Недоверие усугубляются завистью: в обществе дефицита, каким был сталинский СССР, премии в натуральном или денежном виде были скорее насущной потребностью, чем роскошью. Зависть тех, «у кого нет» по отношению к тем «у кого есть» проходит, таким образом, лейтмотивом:

«Говорили, что <…> сразу дали зарплату большую, чем другим секретарям, что Капустин дал им[203] пособие от месткома, дал им ордера на пошивку пальто»{652}.

Или, например:

«Капустиным поощряются рваческие тенденции отдельных работников, например, секретарь бригады А., кстати сказать, недавно приглашенная в “Правду” Капустиным, получает со сверхурочными по 450–802 р. в месяц, а остальные секретари и машинистки получают 250–300 руб., что создает нехорошие взаимоотношения и антагонизм между секретарями, нагрузка которых почти одинаковая»{653}.

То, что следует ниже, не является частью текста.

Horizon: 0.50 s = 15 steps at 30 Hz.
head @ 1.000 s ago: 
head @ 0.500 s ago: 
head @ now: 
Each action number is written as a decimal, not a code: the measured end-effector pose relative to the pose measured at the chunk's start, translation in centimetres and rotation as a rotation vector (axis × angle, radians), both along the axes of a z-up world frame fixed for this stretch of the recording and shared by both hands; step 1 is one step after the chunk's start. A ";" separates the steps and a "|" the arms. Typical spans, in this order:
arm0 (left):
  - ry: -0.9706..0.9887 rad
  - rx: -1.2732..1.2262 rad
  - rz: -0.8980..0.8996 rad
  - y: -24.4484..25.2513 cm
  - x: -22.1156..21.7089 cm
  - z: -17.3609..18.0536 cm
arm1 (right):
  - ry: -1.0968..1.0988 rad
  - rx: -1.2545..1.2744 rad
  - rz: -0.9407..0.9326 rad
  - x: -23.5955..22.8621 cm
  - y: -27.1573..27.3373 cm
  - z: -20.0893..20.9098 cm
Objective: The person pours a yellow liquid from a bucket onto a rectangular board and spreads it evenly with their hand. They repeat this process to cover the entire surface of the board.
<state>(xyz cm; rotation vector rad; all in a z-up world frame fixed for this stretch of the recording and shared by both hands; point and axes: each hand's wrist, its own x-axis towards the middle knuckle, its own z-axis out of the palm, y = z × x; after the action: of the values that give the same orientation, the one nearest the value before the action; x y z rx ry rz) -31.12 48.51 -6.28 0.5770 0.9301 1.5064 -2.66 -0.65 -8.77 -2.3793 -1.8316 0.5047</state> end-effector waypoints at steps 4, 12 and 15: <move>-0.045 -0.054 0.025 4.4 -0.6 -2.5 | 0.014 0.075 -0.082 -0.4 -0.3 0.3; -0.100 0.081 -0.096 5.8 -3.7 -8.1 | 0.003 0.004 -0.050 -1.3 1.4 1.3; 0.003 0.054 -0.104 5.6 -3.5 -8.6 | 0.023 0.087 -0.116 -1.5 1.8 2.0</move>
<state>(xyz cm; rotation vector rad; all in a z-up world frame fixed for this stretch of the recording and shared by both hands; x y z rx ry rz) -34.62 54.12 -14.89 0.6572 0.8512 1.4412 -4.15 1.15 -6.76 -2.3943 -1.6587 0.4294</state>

Других, «хотя их уволили в связи с арестом связанных с ними шпионов, все же обеспечили хорошей рекоммендацей на работу и бесплатным путевками на курорты»{654}.

Капустин, как начальник отдела, являлся «крупным авторитетом»[204]. Он располагал значительными возможностями влиять на условия жизни и работы своих подчиненных, тем более что он был еще и председателем местного профсоюзного комитета. Помимо упоминавшихся выше зарплат и премий, он мог принимать решения об увольнении некоторых сотрудников: так было с Хайкиной, но также, как мы узнаем из писем, со многими другими (в том числе с Борисовой и Давидюк), которые впоследствии не забыли об этом.

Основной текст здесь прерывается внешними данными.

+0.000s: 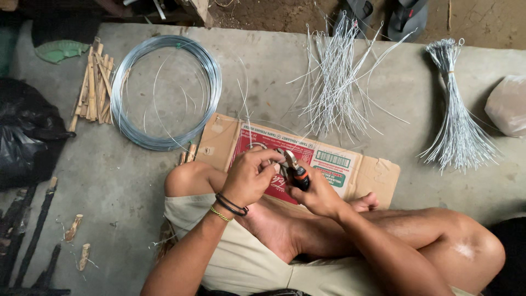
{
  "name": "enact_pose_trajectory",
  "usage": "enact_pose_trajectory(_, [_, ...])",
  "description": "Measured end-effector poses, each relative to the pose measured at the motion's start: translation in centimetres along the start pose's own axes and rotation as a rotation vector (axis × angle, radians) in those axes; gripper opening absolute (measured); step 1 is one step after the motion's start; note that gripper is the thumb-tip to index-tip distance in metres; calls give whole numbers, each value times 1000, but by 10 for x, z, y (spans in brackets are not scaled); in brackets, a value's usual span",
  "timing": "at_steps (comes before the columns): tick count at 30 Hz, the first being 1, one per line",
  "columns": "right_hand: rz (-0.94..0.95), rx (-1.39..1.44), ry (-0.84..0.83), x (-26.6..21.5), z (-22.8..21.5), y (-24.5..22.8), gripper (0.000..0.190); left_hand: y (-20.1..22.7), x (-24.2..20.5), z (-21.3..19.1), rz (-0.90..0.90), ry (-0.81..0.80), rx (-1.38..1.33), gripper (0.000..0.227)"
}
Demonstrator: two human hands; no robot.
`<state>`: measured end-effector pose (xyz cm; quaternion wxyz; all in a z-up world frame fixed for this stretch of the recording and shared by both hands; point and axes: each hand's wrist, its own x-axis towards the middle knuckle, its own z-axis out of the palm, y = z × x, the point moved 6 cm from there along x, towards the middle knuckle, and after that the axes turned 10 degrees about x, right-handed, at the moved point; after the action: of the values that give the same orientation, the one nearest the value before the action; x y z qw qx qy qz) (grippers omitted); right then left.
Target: The person sits on the floor and repeatedly cuts, bends, and twists metal wire using pliers to form small loops. They handle the wire by hand and with pliers, placing finished pieces aside on a cardboard box.
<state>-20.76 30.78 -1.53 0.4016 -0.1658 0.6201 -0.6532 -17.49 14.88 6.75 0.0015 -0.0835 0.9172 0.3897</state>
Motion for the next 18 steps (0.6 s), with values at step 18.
enact_pose_trajectory(18, [-378,-875,-21,12,18,42,56,34,-12,4,355,75,692,13])
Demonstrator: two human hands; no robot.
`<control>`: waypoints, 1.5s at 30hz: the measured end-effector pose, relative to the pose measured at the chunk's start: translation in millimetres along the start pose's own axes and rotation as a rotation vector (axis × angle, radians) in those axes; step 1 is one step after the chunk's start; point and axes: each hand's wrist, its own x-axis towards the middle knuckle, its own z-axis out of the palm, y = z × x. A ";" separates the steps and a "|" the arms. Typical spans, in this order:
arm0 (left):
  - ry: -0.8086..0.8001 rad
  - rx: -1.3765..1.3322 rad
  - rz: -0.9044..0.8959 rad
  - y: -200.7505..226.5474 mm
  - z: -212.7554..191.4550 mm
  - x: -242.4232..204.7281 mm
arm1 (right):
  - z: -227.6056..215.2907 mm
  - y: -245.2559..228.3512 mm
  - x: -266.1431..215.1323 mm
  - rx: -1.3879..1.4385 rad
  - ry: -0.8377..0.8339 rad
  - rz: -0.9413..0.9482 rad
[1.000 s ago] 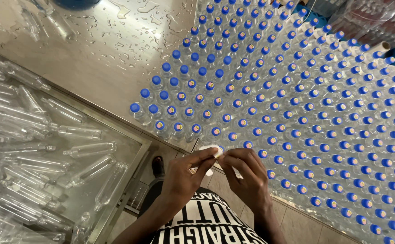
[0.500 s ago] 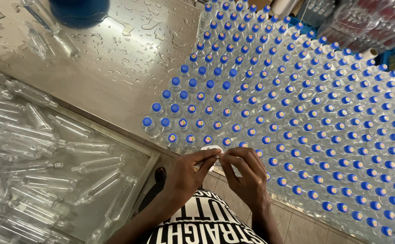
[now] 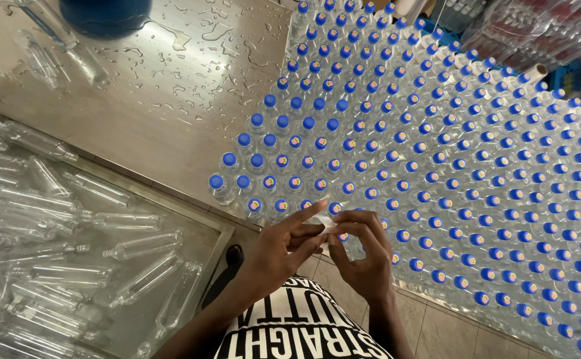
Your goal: The person applies small round stickers to the caps of many plastic water bottles arranged on a metal table. They peel stickers from a roll and press each one onto a bottle cap, working across rows of bottles. The person also handles a roll of clear plastic wrap near the end.
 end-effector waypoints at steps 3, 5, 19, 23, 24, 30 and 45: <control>0.006 -0.059 0.070 -3.1 0.2 0.5 | -2.2 -0.1 -0.9 0.078 0.005 0.127; 0.078 0.064 0.140 -4.8 1.3 1.2 | -4.9 -3.4 -0.4 0.253 0.058 0.185; 0.126 0.089 0.110 -3.2 5.7 -4.7 | -8.4 -3.4 8.2 0.119 -0.019 -0.010; 0.159 0.235 0.231 -10.6 6.9 -2.7 | -7.4 -2.3 4.1 0.012 0.011 -0.098; 0.160 0.233 0.229 -11.9 6.7 -2.7 | -7.5 -1.9 3.7 0.012 0.009 -0.097; 0.198 0.372 0.347 -21.6 8.4 1.0 | -6.7 -1.0 1.3 -0.004 -0.017 -0.116; 0.202 0.398 0.311 -24.4 7.8 1.3 | -8.9 -0.9 1.0 0.028 -0.072 -0.063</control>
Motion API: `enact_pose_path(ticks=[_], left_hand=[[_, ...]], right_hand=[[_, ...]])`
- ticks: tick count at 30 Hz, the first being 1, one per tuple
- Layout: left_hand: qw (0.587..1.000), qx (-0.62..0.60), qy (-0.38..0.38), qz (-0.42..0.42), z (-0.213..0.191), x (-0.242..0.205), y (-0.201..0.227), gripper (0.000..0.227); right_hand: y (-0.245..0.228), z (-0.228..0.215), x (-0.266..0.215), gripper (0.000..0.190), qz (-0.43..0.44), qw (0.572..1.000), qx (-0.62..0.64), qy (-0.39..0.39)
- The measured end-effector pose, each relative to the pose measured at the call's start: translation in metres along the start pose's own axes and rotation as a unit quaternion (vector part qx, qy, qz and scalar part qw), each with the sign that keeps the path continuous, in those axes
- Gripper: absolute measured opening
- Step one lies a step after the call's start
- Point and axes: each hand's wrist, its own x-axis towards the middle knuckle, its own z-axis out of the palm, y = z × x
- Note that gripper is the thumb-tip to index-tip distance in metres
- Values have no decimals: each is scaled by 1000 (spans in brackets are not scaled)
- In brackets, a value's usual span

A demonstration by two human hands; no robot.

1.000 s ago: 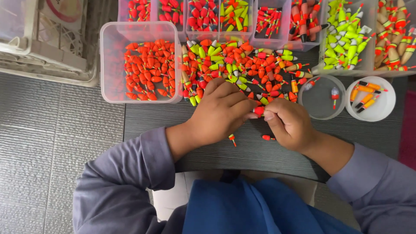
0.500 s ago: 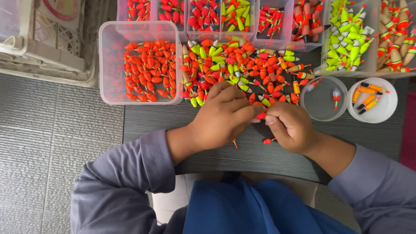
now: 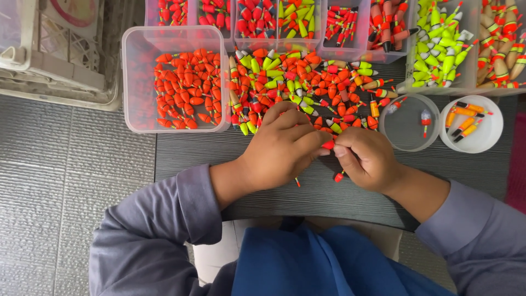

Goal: Assembling small fishing floats by manually joining the float body with its stem or cap.

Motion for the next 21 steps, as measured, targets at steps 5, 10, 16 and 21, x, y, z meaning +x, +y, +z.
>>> enact_pose_path(ticks=[5, 10, 16, 21], left_hand=[[1000, -5, 5, -3, -4, 3, 6, 22], [1000, -13, -3, -9, -11, 10, 12, 20], [990, 128, -55, 16, -59, 57, 25, 7], [893, 436, -83, -72, -101, 92, -19, 22]], right_hand=[[-1, 1, 0, 21, -7, 1000, -7, 2], [-7, -2, 3, 21, -28, 999, -12, 20], [-19, -9, 11, 12, 8, 997, -74, 16], [-25, -12, 11, 22, -52, 972, -230, -22]])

Все попытки его критиковать до того, как по воле начальства его положение поколебалось, были обречены на провал. Но при этом критические замечания высказывались прежде всего именно в его адрес. По поводу Капустина были направлены многочисленные сигналы, как подчеркивает в письме в комиссию ЦК одна из авторов, несомненная мастерица в области художественного слова:

«Рассказывают, что некоторые товарищи заявили об этой черте Капустина, подавали заявления, но результатов не добились»{655}.[205]

202

Если учесть двадцать три человека, выступивших в прениях, и не забыть, что кто-то послал по нескольку писем, всего активность проявили около шестидесяти человек (т. е. больше пятой части сотрудников газеты).

203

Автор письма называет здесь двух женщин, которых обвиняет в том, что они — «любимчики» Капустина.

204

Это выражение использовал секретарь комитета комсомола Маляр, говоря в присутствии Хайкиной о Капустине. См.: РГАСПИ. Ф. 17. Оп. 120. Д. 319. Л. 209.

205

Это даже было широко известно: «Партком получал письма и устные жалобы на Капустина, но не давал им хода» (Там же. Л. 135).